Despite those reports, inventories on the Shanghai Futures Exchange continue to rise, touching the highest in more than a year. The increase is due to seasonal factors and production in the country currently rising at double-digit rates to take advantage of strengthening global aluminium prices, Jorge Vazquez, the managing director at Harbor Intelligence in Austin, Texas, said in a telephone interview.
Aluminium for delivery in three months has gained 28% in the past year on the London Metal Exchange to $1,959.50 a metric tonne. The price was up 16% in the first three months of 2017, the fifth straight quarter of gains, marking the longest streak since 1994.
The climb comes amid a recovery in global commodity prices in 2016 that continued this year amid the reports that China may cut capacity. While Rio Tinto doesn’t speculate on prices, Barrios said concerns about overcapacity and high inventory levels may put a lid on gains in the near term.
“There’s a number of factors which will dampen any price increase if it goes too far,” he said. “If you look at what are the fundamental reasons behind why prices are where they are, and how different they are from a year ago, it’s sometimes very difficult to see what has made aluminium be higher at all. What’s changed so radically in the last year?”
Barrios, 51, said Rio, the world’s second-largest mining company, expects US demand to remain strong at about 2.5% annual growth over the next 15 years, driven by purchases for the automotive industry, with a 60% increase in the use of aluminium in the sector in the next decade. Barrios said aluminium growth in the next 15 years will equal what the sector experienced in the past 40 years.
“We’re very optimistic on the demand side for North America, and I think everybody continues seeing demand growth, be it in China, be it other markets as well,” Barrios said.
The London-based company is committed to its operations in Quebec, he said, and has no intention of shifting its aluminium unit’s corporate offices out of Montreal.
“Our aluminium headquarters is in Montreal and it will stay in Montreal,” Barrios said.
Regarding the risk of protectionist trade policy from the new US administration, Barrios said the Canadian and US “aluminium industries are really complementary and co-dependent.”Rio’s 10,000 employees in Canada support 150,000 downstream jobs in the US aluminium industry, Barrios said.

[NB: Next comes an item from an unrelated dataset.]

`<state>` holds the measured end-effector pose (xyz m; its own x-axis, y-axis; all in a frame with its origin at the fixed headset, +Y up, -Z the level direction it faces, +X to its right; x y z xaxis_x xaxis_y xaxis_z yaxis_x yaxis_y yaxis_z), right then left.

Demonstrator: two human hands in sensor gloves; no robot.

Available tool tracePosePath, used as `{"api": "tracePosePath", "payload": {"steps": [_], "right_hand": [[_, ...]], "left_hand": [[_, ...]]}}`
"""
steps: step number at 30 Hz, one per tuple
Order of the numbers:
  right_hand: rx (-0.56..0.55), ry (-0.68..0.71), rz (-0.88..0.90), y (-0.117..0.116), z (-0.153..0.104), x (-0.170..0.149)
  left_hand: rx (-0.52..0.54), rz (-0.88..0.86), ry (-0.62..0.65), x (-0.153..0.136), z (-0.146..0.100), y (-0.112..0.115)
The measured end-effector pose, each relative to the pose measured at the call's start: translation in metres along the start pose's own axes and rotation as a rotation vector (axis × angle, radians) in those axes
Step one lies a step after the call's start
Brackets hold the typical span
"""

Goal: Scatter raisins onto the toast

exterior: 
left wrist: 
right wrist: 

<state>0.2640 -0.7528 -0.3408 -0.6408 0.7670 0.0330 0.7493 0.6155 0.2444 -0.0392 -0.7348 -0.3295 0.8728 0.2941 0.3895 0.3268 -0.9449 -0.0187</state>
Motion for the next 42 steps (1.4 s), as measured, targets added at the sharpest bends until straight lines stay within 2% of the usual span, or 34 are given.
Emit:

Any increased costs to import aluminium from Canada to the US would ultimately affect those US jobs, he said.
Barrios says the North American Free Trade Agreement has served both countries well, but there may be areas where the agreement could be enhanced.
“There might be things in CETA, TPP that are much more appropriate for today’s world that could be incorporated into a revised agreement,” he said, referring to the Canada-EU trade pact and the 12-nation Pacific trade agreement that the US quit earlier this year.